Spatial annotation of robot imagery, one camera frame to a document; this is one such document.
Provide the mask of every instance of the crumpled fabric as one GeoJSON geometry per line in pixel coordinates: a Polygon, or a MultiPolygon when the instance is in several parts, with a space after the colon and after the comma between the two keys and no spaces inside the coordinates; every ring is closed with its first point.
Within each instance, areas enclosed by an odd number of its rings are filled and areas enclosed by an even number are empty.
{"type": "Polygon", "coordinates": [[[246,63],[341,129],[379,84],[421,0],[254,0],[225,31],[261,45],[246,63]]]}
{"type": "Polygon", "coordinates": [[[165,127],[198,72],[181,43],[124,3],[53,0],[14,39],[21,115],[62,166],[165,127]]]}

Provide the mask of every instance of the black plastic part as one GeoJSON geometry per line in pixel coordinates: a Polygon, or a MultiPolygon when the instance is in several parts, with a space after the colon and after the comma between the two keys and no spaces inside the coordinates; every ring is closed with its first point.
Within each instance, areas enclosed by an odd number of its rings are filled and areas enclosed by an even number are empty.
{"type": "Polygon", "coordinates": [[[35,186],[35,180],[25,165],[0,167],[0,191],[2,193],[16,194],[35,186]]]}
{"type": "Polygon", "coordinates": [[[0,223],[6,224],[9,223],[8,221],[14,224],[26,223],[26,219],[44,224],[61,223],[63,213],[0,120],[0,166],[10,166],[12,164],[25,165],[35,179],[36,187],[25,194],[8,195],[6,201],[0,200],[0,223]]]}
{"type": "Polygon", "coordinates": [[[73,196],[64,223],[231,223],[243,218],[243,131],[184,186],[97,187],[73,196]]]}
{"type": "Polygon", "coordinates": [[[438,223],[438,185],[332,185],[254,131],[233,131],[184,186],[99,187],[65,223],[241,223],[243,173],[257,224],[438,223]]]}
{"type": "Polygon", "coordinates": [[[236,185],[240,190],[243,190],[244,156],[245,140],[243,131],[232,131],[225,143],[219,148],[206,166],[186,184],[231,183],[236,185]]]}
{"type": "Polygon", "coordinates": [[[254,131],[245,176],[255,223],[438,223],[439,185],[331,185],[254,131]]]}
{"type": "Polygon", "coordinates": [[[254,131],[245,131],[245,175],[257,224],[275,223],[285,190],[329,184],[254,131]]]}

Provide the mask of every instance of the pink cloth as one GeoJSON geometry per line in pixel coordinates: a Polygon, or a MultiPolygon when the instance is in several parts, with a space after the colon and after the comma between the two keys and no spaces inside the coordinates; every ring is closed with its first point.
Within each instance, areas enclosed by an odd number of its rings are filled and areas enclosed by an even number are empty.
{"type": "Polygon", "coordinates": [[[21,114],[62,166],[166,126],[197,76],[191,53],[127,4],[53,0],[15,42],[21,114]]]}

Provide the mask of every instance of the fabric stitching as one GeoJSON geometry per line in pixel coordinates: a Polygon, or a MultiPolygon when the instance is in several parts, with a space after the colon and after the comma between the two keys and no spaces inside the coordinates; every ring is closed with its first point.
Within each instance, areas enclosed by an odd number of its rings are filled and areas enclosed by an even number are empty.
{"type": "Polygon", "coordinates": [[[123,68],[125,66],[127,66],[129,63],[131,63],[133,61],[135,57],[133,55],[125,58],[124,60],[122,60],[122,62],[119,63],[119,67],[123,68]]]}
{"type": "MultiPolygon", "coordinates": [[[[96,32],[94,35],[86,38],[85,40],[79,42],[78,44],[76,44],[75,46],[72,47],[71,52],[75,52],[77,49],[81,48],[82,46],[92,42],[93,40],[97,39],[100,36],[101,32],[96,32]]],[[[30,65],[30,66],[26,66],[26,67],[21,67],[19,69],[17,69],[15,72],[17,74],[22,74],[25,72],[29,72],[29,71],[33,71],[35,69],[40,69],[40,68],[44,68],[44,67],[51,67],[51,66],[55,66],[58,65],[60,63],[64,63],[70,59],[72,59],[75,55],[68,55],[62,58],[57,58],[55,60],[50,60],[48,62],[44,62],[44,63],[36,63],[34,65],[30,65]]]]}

About this exercise: Please reproduce every line of the material word for word.

Response to this exercise:
Spatial annotation of robot imagery, one camera frame to a document; this is one such document.
Provide the mask of every instance of the crumpled fabric as one GeoJSON geometry per line in pixel coordinates: a Polygon, or a MultiPolygon when the instance is in several parts, with a space after the colon and after the comma between the two keys and no spaces inside the coordinates; every ring is closed with its first point.
Within each instance, areas enclosed by an odd number of its rings are filled and areas enclosed by an even number are empty.
{"type": "Polygon", "coordinates": [[[246,63],[341,129],[379,84],[421,0],[254,0],[225,31],[261,45],[246,63]]]}
{"type": "Polygon", "coordinates": [[[165,127],[198,72],[181,43],[124,3],[53,0],[14,39],[21,115],[62,166],[165,127]]]}

Provide the mask of every instance of the black plastic part as one GeoJSON geometry per line in pixel coordinates: a Polygon, or a MultiPolygon when the instance is in several parts, with a space after the colon and after the comma between the two keys and no spaces inside the coordinates; every ring is closed with its first point.
Within each instance, areas enclosed by an odd number of its rings are filled and areas enclosed by an even number are empty.
{"type": "Polygon", "coordinates": [[[35,186],[35,180],[25,165],[0,167],[0,191],[2,193],[16,194],[35,186]]]}
{"type": "Polygon", "coordinates": [[[0,223],[6,224],[9,223],[8,221],[14,224],[26,223],[26,219],[44,224],[61,223],[63,213],[0,120],[0,166],[10,166],[12,164],[25,165],[35,179],[36,187],[25,194],[8,195],[6,201],[0,200],[0,223]]]}
{"type": "Polygon", "coordinates": [[[73,196],[64,223],[231,223],[243,218],[243,131],[184,186],[97,187],[73,196]]]}
{"type": "Polygon", "coordinates": [[[438,223],[438,185],[332,185],[254,131],[233,131],[184,186],[99,187],[65,223],[241,223],[243,173],[257,224],[438,223]]]}
{"type": "Polygon", "coordinates": [[[236,185],[240,190],[243,190],[244,156],[245,140],[243,131],[232,131],[225,143],[219,148],[206,166],[186,184],[231,183],[236,185]]]}
{"type": "Polygon", "coordinates": [[[254,131],[245,176],[255,223],[438,223],[439,185],[331,185],[254,131]]]}
{"type": "Polygon", "coordinates": [[[254,131],[245,131],[245,175],[257,224],[275,223],[285,190],[329,184],[254,131]]]}

Provide the mask of every instance of the pink cloth as one GeoJSON geometry per line in pixel coordinates: a Polygon, or a MultiPolygon when the instance is in several parts, with a space after the colon and after the comma between the two keys and no spaces inside the coordinates; every ring is closed with its first point.
Within each instance, areas enclosed by an odd number of its rings are filled and areas enclosed by an even number are empty.
{"type": "Polygon", "coordinates": [[[21,114],[62,166],[166,126],[197,76],[191,53],[127,4],[53,0],[15,42],[21,114]]]}

Provide the mask of every instance of the fabric stitching as one GeoJSON geometry per line in pixel coordinates: a Polygon, or a MultiPolygon when the instance is in several parts, with a space after the colon and after the comma between the two keys and no spaces inside the coordinates; every ring is closed with its first point.
Within each instance, areas enclosed by an odd number of its rings are filled and areas enclosed by an even number are empty.
{"type": "Polygon", "coordinates": [[[123,68],[125,66],[127,66],[129,63],[131,63],[133,61],[135,57],[133,55],[125,58],[124,60],[122,60],[122,62],[119,63],[119,67],[123,68]]]}
{"type": "MultiPolygon", "coordinates": [[[[96,32],[94,35],[86,38],[85,40],[79,42],[78,44],[76,44],[75,46],[72,47],[71,52],[75,52],[77,49],[81,48],[82,46],[92,42],[93,40],[97,39],[100,36],[101,32],[96,32]]],[[[30,65],[30,66],[26,66],[26,67],[21,67],[19,69],[17,69],[15,72],[17,74],[22,74],[25,72],[29,72],[29,71],[33,71],[35,69],[40,69],[40,68],[44,68],[44,67],[51,67],[51,66],[55,66],[58,65],[60,63],[64,63],[70,59],[72,59],[75,55],[68,55],[62,58],[57,58],[55,60],[50,60],[48,62],[44,62],[44,63],[36,63],[34,65],[30,65]]]]}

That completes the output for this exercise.